SOURCE RECORDS |
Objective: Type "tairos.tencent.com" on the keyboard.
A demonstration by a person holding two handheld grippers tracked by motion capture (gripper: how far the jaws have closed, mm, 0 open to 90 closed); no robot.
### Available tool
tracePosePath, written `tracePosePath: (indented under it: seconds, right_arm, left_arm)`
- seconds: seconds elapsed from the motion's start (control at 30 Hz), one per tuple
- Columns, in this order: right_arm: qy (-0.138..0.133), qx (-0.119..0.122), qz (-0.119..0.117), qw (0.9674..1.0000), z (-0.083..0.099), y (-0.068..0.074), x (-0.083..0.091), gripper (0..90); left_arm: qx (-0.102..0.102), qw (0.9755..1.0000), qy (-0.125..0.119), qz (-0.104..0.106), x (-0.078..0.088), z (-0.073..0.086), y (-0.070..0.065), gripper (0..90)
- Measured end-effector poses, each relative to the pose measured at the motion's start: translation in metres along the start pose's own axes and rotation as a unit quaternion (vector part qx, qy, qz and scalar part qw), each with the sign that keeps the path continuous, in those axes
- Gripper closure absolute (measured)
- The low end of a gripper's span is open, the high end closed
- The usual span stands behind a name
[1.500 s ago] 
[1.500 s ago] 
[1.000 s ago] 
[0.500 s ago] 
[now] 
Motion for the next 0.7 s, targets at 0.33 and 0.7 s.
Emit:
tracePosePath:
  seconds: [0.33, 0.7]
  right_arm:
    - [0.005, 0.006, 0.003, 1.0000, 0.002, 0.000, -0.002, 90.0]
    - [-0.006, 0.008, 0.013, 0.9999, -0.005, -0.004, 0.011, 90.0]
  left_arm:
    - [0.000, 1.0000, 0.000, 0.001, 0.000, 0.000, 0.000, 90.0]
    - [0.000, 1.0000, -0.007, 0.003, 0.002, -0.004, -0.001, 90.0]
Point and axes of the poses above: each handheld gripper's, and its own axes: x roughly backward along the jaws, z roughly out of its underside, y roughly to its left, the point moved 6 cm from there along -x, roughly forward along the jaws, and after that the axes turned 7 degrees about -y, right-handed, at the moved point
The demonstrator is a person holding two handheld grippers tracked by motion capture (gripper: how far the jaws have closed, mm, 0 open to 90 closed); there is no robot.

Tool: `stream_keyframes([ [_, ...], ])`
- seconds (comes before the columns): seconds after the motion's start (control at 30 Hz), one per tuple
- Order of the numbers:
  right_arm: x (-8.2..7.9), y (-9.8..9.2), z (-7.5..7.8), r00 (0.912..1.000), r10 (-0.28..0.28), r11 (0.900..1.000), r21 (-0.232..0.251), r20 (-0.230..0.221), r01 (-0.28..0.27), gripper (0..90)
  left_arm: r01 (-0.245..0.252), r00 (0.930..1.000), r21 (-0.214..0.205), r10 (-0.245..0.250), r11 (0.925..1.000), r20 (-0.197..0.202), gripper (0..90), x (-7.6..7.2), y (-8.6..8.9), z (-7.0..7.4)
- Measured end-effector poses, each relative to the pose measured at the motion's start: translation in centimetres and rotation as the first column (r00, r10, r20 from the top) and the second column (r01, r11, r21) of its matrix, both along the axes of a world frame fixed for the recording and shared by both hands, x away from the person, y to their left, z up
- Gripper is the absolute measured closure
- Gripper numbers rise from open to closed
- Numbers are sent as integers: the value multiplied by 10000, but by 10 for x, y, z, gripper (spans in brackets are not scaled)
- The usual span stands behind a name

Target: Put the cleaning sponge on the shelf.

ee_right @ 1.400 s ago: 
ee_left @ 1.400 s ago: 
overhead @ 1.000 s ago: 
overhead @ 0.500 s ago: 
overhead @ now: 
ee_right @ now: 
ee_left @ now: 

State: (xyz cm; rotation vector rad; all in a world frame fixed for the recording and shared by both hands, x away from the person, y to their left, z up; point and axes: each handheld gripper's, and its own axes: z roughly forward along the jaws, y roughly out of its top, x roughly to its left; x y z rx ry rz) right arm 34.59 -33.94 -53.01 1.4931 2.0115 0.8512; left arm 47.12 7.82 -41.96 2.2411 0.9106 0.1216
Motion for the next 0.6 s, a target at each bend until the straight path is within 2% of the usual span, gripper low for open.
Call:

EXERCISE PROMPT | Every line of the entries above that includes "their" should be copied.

TASK SOLUTION |
- Measured end-effector poses, each relative to the pose measured at the motion's start: translation in centimetres and rotation as the first column (r00, r10, r20 from the top) and the second column (r01, r11, r21) of its matrix, both along the axes of a world frame fixed for the recording and shared by both hands, x away from the person, y to their left, z up
State: (xyz cm; rotation vector rad; all in a world frame fixed for the recording and shared by both hands, x away from the person, y to their left, z up; point and axes: each handheld gripper's, and its own axes: z roughly forward along the jaws, y roughly out of its top, x roughly to its left; x y z rx ry rz) right arm 34.59 -33.94 -53.01 1.4931 2.0115 0.8512; left arm 47.12 7.82 -41.96 2.2411 0.9106 0.1216

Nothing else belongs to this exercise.